Este Evangelio me interpela directamente. ¿Con qué frecuencia busco mi propia grandeza, mi reconocimiento, mi lugar destacado, incluso dentro de la comunidad de fe? Jesús me invita hoy a revisar mis motivaciones más profundas y a recordar que el camino hacia Él pasa por la humildad y la sencillez de corazón. La imagen del niño en medio de los discípulos es un potente recordatorio de que la verdadera autoridad en el Reino no reside en el poder, sino en el servicio y en la capacidad de hacerse pequeño. La advertencia de Jesús sobre no despreciar a los pequeños resuena con fuerza. ¿Cómo trato a los más vulnerables, a los que no tienen voz, a los que parecen insignificantes a los ojos del mundo? El Señor me recuerda que cada persona, por pequeña que sea, tiene un valor incalculable ante los ojos de Dios. La imagen del pastor que deja las noventa y nueve ovejas para buscar a la perdida me revela el amor incondicional y la misericordia del Padre, un amor que me llama a imitar en mi propia vida, buscando siempre a los que se han apartado o se sienten perdidos.

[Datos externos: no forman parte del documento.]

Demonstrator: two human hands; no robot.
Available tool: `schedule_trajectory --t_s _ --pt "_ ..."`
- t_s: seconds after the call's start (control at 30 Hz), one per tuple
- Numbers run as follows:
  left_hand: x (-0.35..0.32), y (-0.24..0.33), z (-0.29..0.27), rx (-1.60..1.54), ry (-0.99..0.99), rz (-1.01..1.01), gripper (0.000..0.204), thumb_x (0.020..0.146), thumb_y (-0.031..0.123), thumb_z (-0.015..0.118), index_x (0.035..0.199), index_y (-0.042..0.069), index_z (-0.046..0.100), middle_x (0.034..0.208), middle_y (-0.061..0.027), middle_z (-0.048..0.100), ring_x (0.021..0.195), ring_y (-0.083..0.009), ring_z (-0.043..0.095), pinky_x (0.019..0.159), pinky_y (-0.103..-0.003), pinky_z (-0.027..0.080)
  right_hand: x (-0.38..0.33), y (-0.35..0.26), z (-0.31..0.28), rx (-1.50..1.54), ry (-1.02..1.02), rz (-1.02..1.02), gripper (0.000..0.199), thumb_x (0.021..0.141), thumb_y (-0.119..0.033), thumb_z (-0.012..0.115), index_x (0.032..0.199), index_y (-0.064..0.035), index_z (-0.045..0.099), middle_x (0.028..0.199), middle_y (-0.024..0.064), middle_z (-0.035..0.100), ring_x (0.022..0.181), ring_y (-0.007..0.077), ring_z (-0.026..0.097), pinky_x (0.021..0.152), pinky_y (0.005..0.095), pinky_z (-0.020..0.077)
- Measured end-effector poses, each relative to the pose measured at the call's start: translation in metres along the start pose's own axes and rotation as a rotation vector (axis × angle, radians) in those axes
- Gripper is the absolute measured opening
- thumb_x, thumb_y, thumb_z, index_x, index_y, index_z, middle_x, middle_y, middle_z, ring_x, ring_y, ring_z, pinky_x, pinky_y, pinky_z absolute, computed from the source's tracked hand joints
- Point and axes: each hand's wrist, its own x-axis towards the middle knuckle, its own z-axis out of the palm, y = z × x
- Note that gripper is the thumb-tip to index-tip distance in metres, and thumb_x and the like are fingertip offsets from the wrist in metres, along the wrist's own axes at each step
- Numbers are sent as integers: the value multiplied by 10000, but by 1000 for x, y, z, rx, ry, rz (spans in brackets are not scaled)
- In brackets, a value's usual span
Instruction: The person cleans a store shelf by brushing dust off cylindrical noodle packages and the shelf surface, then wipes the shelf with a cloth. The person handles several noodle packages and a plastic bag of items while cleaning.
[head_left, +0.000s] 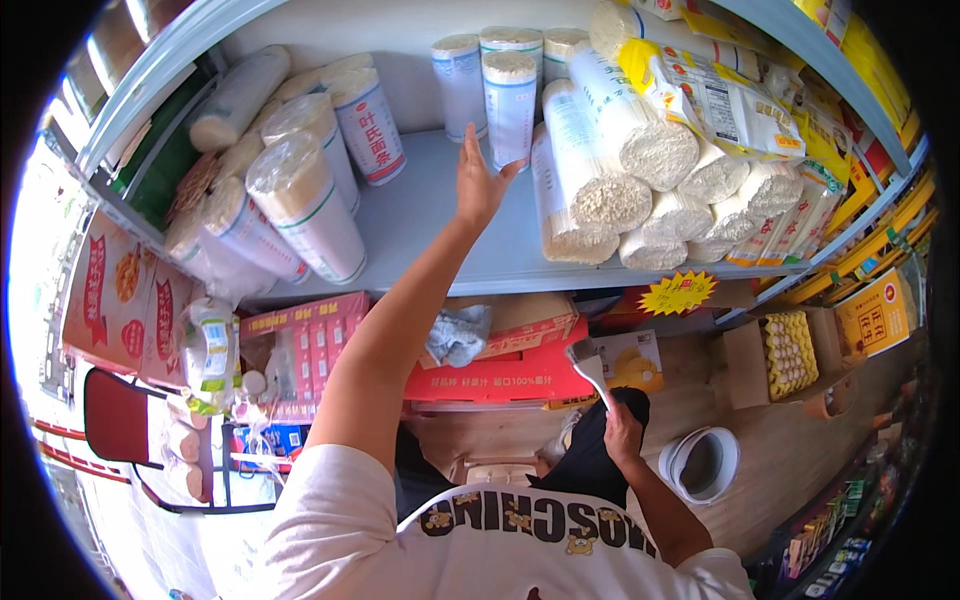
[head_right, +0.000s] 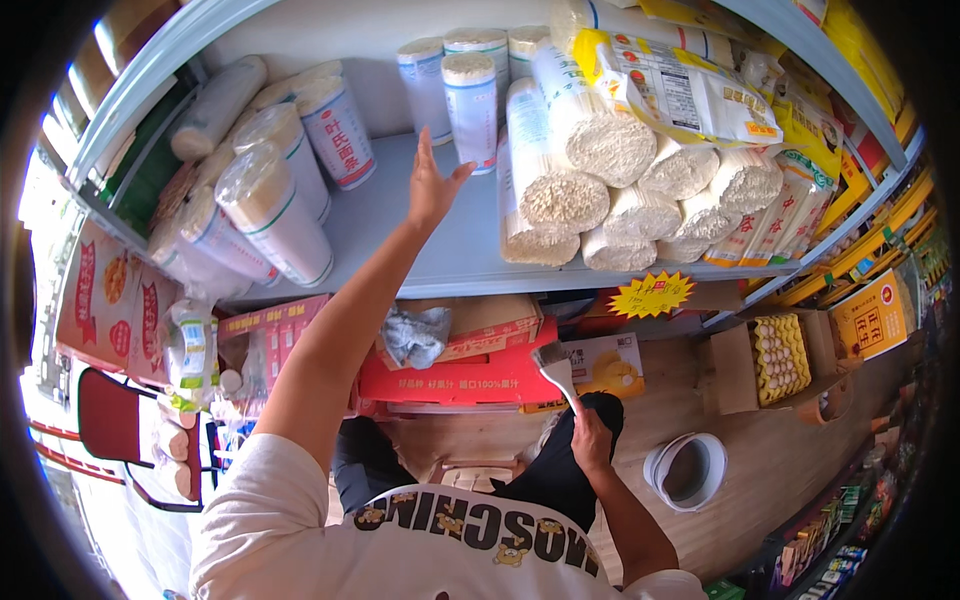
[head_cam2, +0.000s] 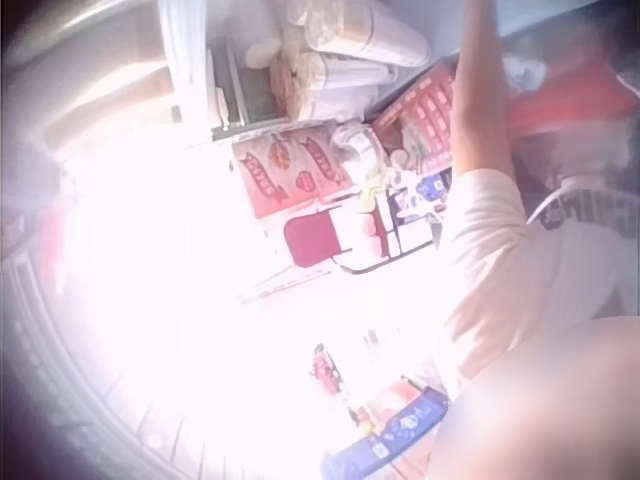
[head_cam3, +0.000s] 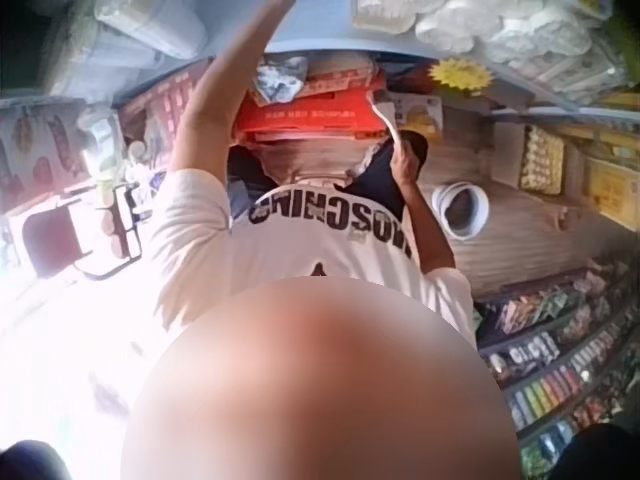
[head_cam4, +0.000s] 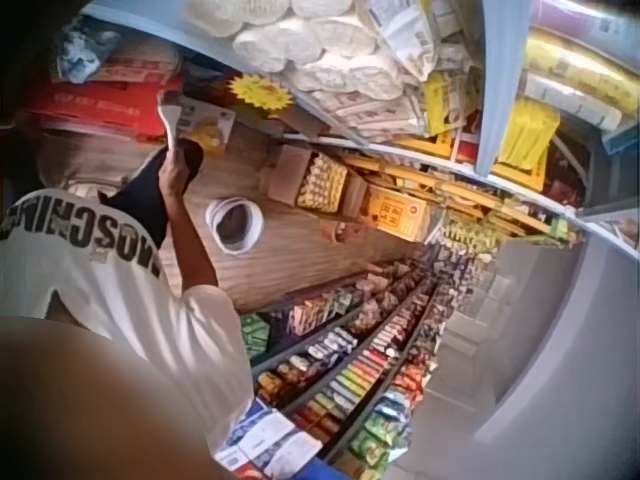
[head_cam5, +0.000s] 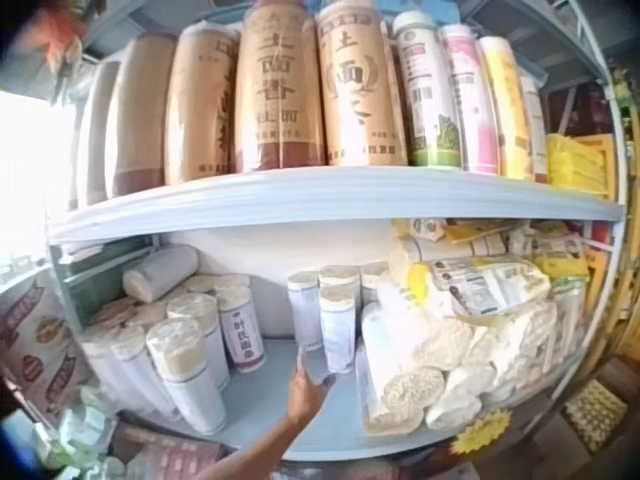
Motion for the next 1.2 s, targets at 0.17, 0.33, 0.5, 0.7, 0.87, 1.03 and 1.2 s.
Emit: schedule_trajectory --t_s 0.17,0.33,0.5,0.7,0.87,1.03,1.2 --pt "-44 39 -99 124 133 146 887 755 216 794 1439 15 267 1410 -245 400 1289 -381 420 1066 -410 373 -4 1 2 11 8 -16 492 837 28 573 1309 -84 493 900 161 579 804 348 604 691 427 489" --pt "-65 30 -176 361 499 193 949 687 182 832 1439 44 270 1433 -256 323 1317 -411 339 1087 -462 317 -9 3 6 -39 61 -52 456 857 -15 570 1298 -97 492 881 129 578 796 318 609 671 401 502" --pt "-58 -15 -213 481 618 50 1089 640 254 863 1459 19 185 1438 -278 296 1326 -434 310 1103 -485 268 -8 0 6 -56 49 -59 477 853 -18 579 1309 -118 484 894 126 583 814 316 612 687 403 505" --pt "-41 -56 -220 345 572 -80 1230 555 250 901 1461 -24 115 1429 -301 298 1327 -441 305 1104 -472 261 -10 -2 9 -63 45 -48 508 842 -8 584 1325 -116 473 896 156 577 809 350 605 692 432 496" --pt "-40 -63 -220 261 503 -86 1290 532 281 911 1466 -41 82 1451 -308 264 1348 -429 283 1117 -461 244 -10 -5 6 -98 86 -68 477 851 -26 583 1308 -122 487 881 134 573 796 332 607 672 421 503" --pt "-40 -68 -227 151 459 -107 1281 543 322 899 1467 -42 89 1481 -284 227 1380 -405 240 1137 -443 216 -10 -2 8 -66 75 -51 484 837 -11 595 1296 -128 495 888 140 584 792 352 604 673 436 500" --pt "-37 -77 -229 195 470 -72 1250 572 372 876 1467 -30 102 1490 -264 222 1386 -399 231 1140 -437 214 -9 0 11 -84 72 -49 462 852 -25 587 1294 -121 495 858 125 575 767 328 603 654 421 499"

Señor Jesús, te doy gracias por tu Palabra que ilumina mi camino. Ayúdame a comprender la verdadera grandeza que Tú nos enseñas, la que se encuentra en la humildad y en la sencillez de corazón. Te pido que me concedas un espíritu de niño, libre de vanidades y de la búsqueda de reconocimientos humanos. Que sepa acogerte en los pequeños, en los que la sociedad margina o desprecia. Enséñame a buscar con amor a la oveja perdida y a alegrarme por cada hermano que vuelve a Ti, Padre bueno. Que mi vida sea un reflejo de tu amor misericordioso.
Permanece en silencio, en la presencia de Dios. Deja que la imagen del niño que Jesús pone en medio de sus discípulos impregne tu corazón. Siente el amor del Padre que no quiere que se pierda ni uno solo de sus pequeños. Descansa en su misericordia.
Hoy me esforzaré por escuchar con atención y acoger a alguna persona que considere 'pequeña' o insignificante en mi entorno, ofreciéndole mi respeto y mi tiempo sin esperar nada a cambio.